Directions ▸
Each line of the material, from the first through the one containing "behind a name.", is to be written out exactly.

Supplied information ▸
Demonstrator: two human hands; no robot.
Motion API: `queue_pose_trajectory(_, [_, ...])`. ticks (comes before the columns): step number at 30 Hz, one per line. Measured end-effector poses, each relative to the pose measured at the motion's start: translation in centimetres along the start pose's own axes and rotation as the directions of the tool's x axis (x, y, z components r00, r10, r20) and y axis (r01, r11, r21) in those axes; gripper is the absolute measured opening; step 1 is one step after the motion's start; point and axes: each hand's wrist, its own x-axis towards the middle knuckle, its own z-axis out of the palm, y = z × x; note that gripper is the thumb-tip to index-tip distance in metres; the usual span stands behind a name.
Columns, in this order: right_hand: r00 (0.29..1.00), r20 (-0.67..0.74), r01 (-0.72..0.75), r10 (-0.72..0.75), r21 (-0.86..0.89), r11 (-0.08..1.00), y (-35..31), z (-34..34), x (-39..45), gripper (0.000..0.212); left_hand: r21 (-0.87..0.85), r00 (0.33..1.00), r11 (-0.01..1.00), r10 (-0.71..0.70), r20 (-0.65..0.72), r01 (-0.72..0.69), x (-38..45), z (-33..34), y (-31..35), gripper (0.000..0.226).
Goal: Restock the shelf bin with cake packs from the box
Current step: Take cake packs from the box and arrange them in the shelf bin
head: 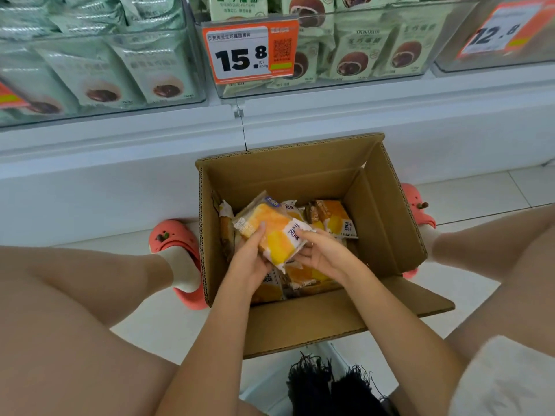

Answer space ▸
Demonstrator: two human hands; no robot.
Motion API: `queue_pose_trajectory(_, [_, ...])`. ticks (comes before the columns): step number at 30 Hz, one per line. Measured end-effector poses, each relative to the pose measured at the motion's start: translation in centimetres along the start pose's own axes and rotation as the directions of the tool's x axis (x, y, z components r00, r10, r20) and y axis (r01, r11, r21) in those axes; gripper is the absolute measured opening; step 1 is one step after the motion's start; point and axes: each hand's wrist, its own x-axis towards the middle knuckle, its own z-axis out of the palm, y = z × x; note that gripper is the thumb-tip to index-tip distance in metres; the usual span stands behind a name.

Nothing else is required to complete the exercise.